Ia pun menggiring lembu-lembunya pergi, dan si petani berkata dalam hati,
“Perempuan ini benar-benar berbakat dalam kebodohan; jika ia benar-benar membawa uang itu, istriku boleh merasa beruntung, karena ia takkan mendapat pukulan.”
Tak lama kemudian perempuan itu kembali dengan tergesa-gesa membawa uang, dan dengan tangannya sendiri memasukkannya ke dalam saku si petani. Sebelum ia pergi, ia mengucapkan terima kasih seribu kali atas kebaikannya.
Ketika perempuan itu tiba di rumah, ia mendapati putranya yang baru saja pulang dari ladang. Ia menceritakan kepadanya peristiwa yang tak disangka-sangka itu, lalu menambahkan,
“Aku sungguh gembira telah menemukan kesempatan untuk mengirim sesuatu kepada suamiku yang malang. Siapa sangka ia bisa kekurangan apa pun di surga?”
Anak laki-laki itu tercengang mendengar ceritanya.
“Ibu,” katanya, “tidak setiap hari ada orang datang dari surga seperti itu. Aku akan segera pergi untuk melihat apakah ia masih bisa kutemukan; ia harus menceritakan kepadaku seperti apa keadaan di sana, dan bagaimana pekerjaan dilakukan.”
Ia pun menyiapkan kudanya dan berangkat secepat mungkin. Ia menemukan si petani sedang duduk di bawah sebatang pohon willow, dan baru saja hendak menghitung uang dalam kantongnya.
“Apakah engkau melihat orang yang jatuh dari surga itu?” seru anak muda itu kepadanya.
“Ya,” jawab si petani, “ia sudah berangkat kembali ke sana, dan menaiki bukit itu, dari sana jaraknya akan lebih dekat; kau masih bisa menyusulnya jika kau berkuda cepat.”
“Aduh,” kata si pemuda, “aku sudah bekerja keras sepanjang hari, dan perjalanan kemari membuatku lelah. Engkau mengenalnya, sudilah naik kudaku dan pergilah membujuknya untuk kembali ke sini.”
“Aha!” pikir si petani, “inilah satu lagi yang pelitanya tak menyala!”
“Mengapa aku tak melakukan kebaikan ini untukmu?” katanya, lalu naik ke atas kuda dan berderap pergi dengan cepat.
Pemuda itu duduk menunggu hingga malam tiba, tetapi si petani tak pernah kembali.

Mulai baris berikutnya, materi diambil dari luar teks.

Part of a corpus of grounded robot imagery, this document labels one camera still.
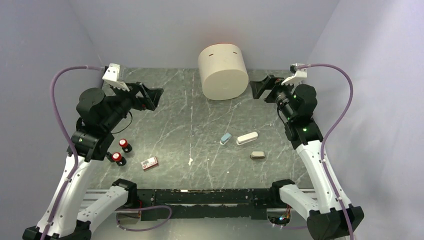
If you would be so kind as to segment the red white staple box sleeve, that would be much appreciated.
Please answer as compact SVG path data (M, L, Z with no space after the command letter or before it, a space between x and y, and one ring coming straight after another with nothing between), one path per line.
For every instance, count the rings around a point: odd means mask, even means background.
M156 156L150 157L141 162L142 170L147 171L159 165L158 158Z

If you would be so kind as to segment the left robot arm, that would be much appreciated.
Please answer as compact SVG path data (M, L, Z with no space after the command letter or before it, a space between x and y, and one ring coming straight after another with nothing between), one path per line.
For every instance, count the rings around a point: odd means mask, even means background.
M79 96L76 109L80 117L59 185L37 225L24 230L24 240L89 240L116 209L139 205L137 185L118 179L88 209L80 209L93 172L114 140L113 129L133 109L154 111L164 93L162 88L147 88L140 82L112 90L113 95L107 96L101 88L92 87Z

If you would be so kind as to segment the cream cylindrical container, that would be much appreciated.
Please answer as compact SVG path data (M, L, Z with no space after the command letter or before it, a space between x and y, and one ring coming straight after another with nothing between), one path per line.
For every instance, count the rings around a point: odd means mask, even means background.
M247 89L249 76L242 51L235 44L212 44L200 52L197 63L202 92L207 99L230 100Z

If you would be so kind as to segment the small beige stapler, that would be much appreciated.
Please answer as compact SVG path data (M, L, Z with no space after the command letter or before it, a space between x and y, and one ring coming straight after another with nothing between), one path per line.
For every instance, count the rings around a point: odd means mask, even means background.
M266 154L264 151L253 151L250 154L250 158L252 160L261 160L261 159L264 159L265 157L266 157Z

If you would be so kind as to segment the blue white stapler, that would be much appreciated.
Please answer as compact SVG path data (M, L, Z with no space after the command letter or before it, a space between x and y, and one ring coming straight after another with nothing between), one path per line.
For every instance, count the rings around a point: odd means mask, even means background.
M232 135L229 132L227 132L220 138L219 143L221 145L225 145L230 140L231 137Z

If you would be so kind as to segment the long white stapler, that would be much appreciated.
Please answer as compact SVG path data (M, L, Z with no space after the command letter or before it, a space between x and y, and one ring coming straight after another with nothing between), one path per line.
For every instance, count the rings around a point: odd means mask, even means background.
M236 144L238 146L241 146L241 145L250 143L252 141L255 141L258 138L258 136L259 136L259 134L256 131L238 136L236 138Z

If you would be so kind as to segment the red capped black bottle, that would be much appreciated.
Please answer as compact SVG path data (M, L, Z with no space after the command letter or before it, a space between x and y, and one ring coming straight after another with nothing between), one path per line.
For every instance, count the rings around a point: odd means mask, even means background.
M124 153L130 153L133 150L132 146L125 138L120 139L118 141L118 144L122 148Z

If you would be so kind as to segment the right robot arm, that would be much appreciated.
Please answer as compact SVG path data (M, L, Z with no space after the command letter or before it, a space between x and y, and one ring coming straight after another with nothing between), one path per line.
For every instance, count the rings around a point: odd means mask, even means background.
M292 180L285 179L273 182L270 202L275 207L285 204L295 210L305 219L314 240L353 240L365 214L347 197L327 157L325 139L313 118L318 104L316 90L307 84L286 85L283 81L268 75L249 85L254 99L270 91L264 101L276 104L285 135L306 167L316 199L301 191Z

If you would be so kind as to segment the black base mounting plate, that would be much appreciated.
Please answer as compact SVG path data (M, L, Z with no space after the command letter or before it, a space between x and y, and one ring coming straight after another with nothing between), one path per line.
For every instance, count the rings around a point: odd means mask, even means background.
M162 219L249 218L266 220L268 212L285 211L287 204L270 188L138 189L142 221Z

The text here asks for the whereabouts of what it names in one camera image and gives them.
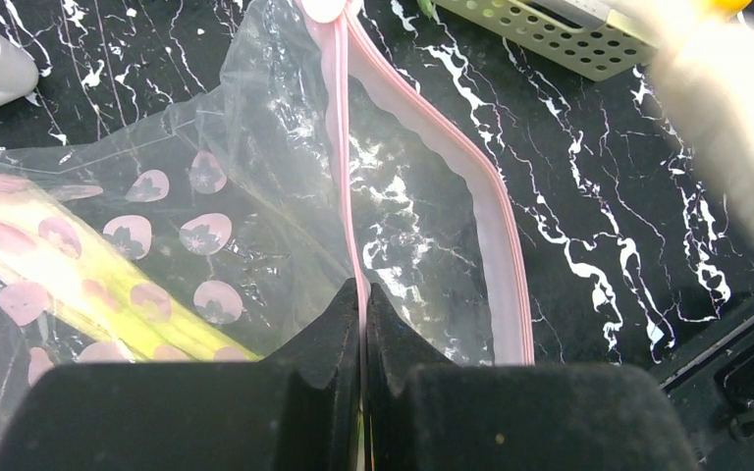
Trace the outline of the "clear pink zip top bag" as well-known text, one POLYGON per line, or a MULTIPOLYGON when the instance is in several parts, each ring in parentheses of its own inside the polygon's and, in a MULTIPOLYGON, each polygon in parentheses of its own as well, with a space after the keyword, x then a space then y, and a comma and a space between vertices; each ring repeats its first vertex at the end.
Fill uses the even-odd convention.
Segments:
MULTIPOLYGON (((88 145, 0 151, 190 312, 257 354, 347 280, 458 363, 534 360, 510 198, 487 156, 383 57, 356 8, 253 1, 219 85, 88 145)), ((129 361, 0 307, 0 442, 48 369, 129 361)))

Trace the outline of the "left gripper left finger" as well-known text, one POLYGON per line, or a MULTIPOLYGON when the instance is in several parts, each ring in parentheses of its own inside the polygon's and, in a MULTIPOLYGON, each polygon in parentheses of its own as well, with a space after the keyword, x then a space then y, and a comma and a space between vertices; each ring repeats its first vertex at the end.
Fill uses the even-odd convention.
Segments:
POLYGON ((30 390, 0 470, 352 470, 357 288, 258 362, 59 366, 30 390))

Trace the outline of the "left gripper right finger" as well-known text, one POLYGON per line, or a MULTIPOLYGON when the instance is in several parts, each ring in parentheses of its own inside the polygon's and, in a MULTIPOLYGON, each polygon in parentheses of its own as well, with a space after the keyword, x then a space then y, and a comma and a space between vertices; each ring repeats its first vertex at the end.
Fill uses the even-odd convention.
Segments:
POLYGON ((378 285, 365 308, 378 470, 693 470, 667 396, 635 367, 459 366, 378 285))

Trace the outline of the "toy celery stalk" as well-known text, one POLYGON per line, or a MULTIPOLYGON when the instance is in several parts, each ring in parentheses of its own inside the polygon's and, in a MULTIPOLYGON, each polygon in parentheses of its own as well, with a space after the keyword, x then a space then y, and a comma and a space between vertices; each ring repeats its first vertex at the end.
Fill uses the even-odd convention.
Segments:
POLYGON ((0 307, 49 313, 129 361, 252 361, 34 183, 0 174, 0 307))

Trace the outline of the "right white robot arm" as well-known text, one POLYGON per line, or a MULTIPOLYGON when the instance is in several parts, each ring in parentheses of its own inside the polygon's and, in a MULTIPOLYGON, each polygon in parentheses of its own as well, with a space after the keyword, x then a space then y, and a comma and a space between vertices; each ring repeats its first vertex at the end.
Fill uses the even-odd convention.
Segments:
POLYGON ((754 19, 745 1, 624 1, 657 44, 648 68, 666 118, 706 186, 754 246, 754 19))

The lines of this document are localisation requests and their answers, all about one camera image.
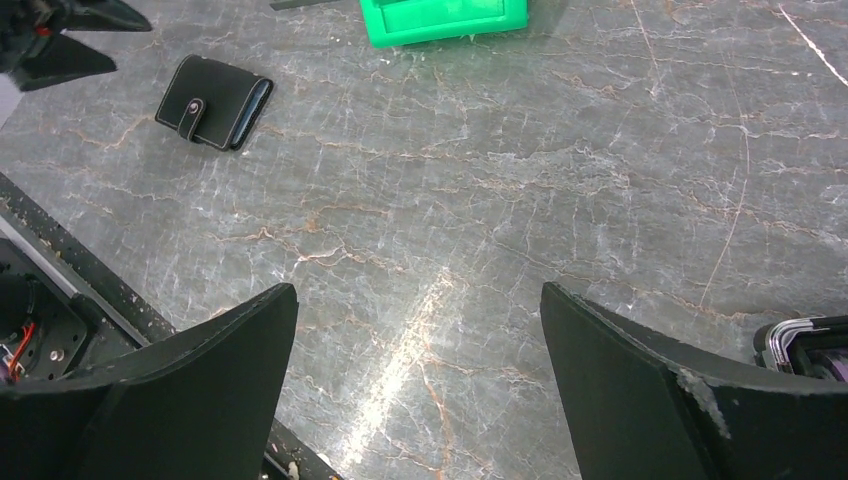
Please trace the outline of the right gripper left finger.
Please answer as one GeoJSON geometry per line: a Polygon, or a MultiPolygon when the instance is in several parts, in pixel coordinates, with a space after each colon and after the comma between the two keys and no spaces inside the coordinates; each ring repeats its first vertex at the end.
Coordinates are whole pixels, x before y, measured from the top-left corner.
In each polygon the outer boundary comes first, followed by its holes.
{"type": "Polygon", "coordinates": [[[256,479],[298,315],[275,285],[56,380],[1,391],[5,479],[256,479]]]}

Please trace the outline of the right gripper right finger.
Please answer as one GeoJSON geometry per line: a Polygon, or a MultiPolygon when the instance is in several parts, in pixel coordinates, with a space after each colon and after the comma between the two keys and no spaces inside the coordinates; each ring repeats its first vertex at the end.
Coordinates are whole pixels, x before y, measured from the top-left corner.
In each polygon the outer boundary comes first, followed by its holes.
{"type": "Polygon", "coordinates": [[[847,382],[680,342],[548,282],[541,322],[585,479],[843,479],[847,382]]]}

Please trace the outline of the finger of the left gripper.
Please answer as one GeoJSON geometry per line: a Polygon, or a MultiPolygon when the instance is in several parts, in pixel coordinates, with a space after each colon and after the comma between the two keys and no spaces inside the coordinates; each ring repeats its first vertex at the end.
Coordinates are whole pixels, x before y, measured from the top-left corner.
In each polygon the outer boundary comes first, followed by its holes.
{"type": "Polygon", "coordinates": [[[11,70],[11,80],[22,92],[117,70],[110,57],[62,34],[42,37],[36,45],[40,50],[11,70]]]}
{"type": "Polygon", "coordinates": [[[150,21],[119,0],[40,1],[43,25],[54,30],[149,32],[150,21]]]}

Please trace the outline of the black leather card holder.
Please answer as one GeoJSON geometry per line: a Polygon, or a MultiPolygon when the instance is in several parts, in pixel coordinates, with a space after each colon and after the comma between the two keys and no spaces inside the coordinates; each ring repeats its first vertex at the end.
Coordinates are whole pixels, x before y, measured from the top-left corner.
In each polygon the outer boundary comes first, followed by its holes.
{"type": "Polygon", "coordinates": [[[177,67],[155,121],[189,142],[237,151],[273,89],[267,77],[191,54],[177,67]]]}

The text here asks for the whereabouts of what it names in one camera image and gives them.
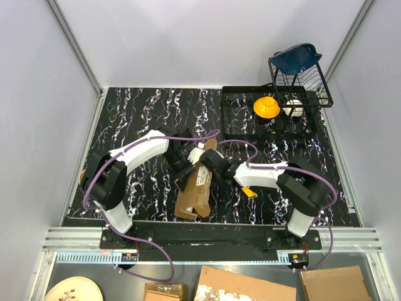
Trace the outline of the yellow utility knife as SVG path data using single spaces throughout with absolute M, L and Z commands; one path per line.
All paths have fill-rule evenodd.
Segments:
M 258 197 L 258 194 L 252 191 L 249 187 L 243 186 L 241 190 L 249 199 L 255 199 Z

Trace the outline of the brown cardboard express box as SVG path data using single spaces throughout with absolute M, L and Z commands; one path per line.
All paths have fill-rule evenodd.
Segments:
M 205 144 L 200 143 L 202 149 L 216 150 L 217 140 L 208 139 Z M 194 220 L 200 216 L 208 217 L 211 213 L 209 206 L 210 186 L 212 173 L 200 161 L 193 165 L 193 171 L 189 172 L 185 189 L 179 189 L 175 203 L 174 214 L 178 218 Z

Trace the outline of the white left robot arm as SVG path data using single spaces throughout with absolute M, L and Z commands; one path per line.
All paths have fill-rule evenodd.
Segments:
M 95 203 L 106 222 L 116 229 L 113 240 L 121 248 L 129 248 L 135 242 L 135 233 L 130 229 L 132 219 L 123 203 L 127 177 L 138 166 L 161 155 L 168 164 L 170 174 L 178 180 L 176 186 L 183 190 L 189 177 L 180 179 L 178 174 L 192 165 L 185 153 L 191 139 L 188 128 L 179 131 L 161 126 L 119 149 L 108 152 L 96 150 L 90 154 L 80 179 L 83 205 L 89 209 L 87 201 L 91 199 Z

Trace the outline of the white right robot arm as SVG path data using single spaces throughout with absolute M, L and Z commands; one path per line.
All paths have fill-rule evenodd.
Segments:
M 199 162 L 213 173 L 221 183 L 241 188 L 250 194 L 250 187 L 279 189 L 293 206 L 293 213 L 284 233 L 290 248 L 306 243 L 307 232 L 319 212 L 323 210 L 330 193 L 336 201 L 337 193 L 327 178 L 310 162 L 294 156 L 286 162 L 275 164 L 252 164 L 229 162 L 217 151 L 204 151 Z

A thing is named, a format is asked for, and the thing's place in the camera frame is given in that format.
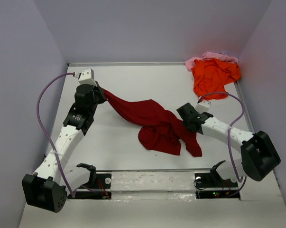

“Orang dari surga itu pasti sangat terburu-buru, dan tak mau berpaling kembali,” pikirnya, “dan si petani itu tentu memberinya kudaku supaya ayah tak harus selalu berlarian.”
Ia pulang dan menceritakan kepada ibunya apa yang terjadi, dan bahwa ia telah mengirimkan kudanya untuk ayahnya supaya tak perlu berjalan kaki terus.
“Engkau berbuat baik,” jawab ibunya, “kakimu lebih muda daripada kakinya, dan engkau bisa berjalan kaki.”
Ketika petani itu tiba di rumah, ia menaruh kuda di kandang, di samping sapi yang ia miliki sebagai gadai, lalu pergi kepada istrinya dan berkata,
“Trina, nasibmu mujur; aku telah menemukan dua orang yang lebih tolol darimu. Kali ini kau bebas dari pukulan; akan kusimpan untuk lain kesempatan.”
Lalu ia menyalakan pipanya, duduk di kursi peninggalan kakeknya, dan berkata,
“Sungguh transaksi yang manis, dua ekor sapi kurus kutukar dengan seekor kuda gemuk dan sebuah kantong besar penuh uang. Jika kebodohan selalu mendatangkan hasil sebanyak ini, aku rela memujanya.”
Demikianlah pikir si petani, tetapi barangkali engkau lebih menyukai orang-orang yang polos.